#54DegreesAcrossAfrica: ‘Hypatia’, an Ancient Alexandrian philosopher gets statue in New Administrative Capital in Egypt

A statue of ancient Alexandrian philosopher Hypatia has been erected in the square of Al-Masa Capital Club in the City of Culture and Arts at the New Administrative Capital.

Who is Hypatia?

Hypatia (born c. 350–370; died 415) was a Hellenistic Neoplatonist philosopher, astronomer, and mathematician, who lived in Alexandria, Egypt, then part of the Eastern Roman Empire. She was a prominent thinker of the Neoplatonic school in Alexandria where she taught philosophy and astronomy. She is the first female mathematician whose life is reasonably well recorded. Hypatia was renowned in her own lifetime as a great teacher and a wise counsellor and also as the first scientist assassinated by religious extremists.

According to Rosa al-Youssef, Hypatia’s death marked the end of an era of intellectual enlightenment and advancement of knowledge that Alexandria had experienced for 750 years.

Scholars fled the city for Athens and other countries in the wake of her murder. Let’s talk about her works briefly.

Her Works

Hypatia has been described as a universal genius, but she was probably more of a teacher and commentator than an innovator.

  • She was the editor of the existing text of Book III of Ptolemy’s Almagest.
  • She wrote a commentary on Diophantus’s thirteen-volume Arithmetica.
  • One of Synesius’s letters describes Hypatia as having taught him how to construct a silver plane astrolabe as a gift for an official. An astrolabe is a device used to calculate date and time based on the positions of the stars and planets. It can also be used to predict where the stars and planets will be on any given date.

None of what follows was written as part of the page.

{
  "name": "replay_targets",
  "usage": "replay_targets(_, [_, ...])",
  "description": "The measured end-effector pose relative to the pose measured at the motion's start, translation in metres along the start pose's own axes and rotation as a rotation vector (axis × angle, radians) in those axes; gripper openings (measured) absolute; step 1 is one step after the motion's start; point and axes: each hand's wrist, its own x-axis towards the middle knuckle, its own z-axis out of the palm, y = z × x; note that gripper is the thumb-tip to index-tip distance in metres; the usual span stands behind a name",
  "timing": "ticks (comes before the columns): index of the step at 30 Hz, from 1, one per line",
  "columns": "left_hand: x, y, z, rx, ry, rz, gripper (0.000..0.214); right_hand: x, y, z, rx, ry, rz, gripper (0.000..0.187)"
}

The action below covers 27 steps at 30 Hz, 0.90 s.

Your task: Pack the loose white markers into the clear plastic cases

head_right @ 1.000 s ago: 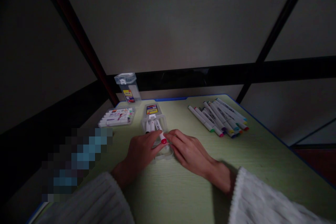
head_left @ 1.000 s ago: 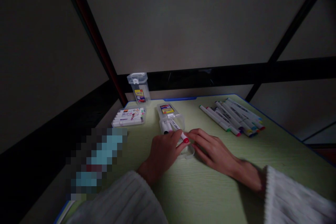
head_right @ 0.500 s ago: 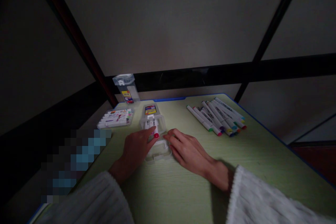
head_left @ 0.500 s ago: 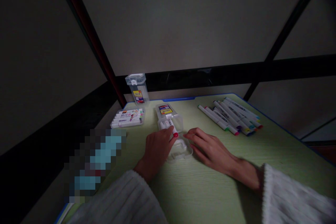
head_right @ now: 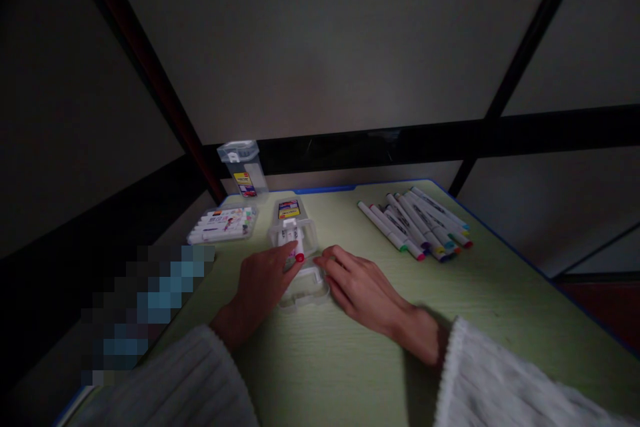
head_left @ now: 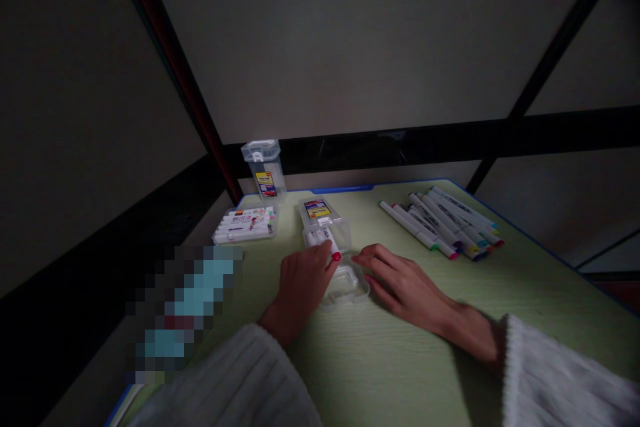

While she achieved a lot in her lifetime, Hypatia’s death sent shockwaves throughout the empire; for centuries, philosophers had been seen as effectively untouchable during the displays of public violence that sometimes occurred in Roman cities and the murder of a female philosopher at the hand of a mob was seen as “profoundly dangerous and destabilizing”. Although no concrete evidence was ever discovered definitively linking Cyril to the murder of Hypatia, it was widely believed that he had ordered it.

Hypatia’s death was similar to those of Christian martyrs in Alexandria, who had been dragged through the streets during the Decian persecution in 250.

Other aspects of Hypatia’s life also fit the mold for a Christian martyr, especially her lifelong virginity. In the Early Middle Ages, Christians conflated Hypatia’s death with stories of the Decian martyrs and she became part of the basis for the legend of Saint Catherine of Alexandria, a virgin martyr said to have been exceedingly wise and well-educated.

Hypatia indeed was a force to reckon with.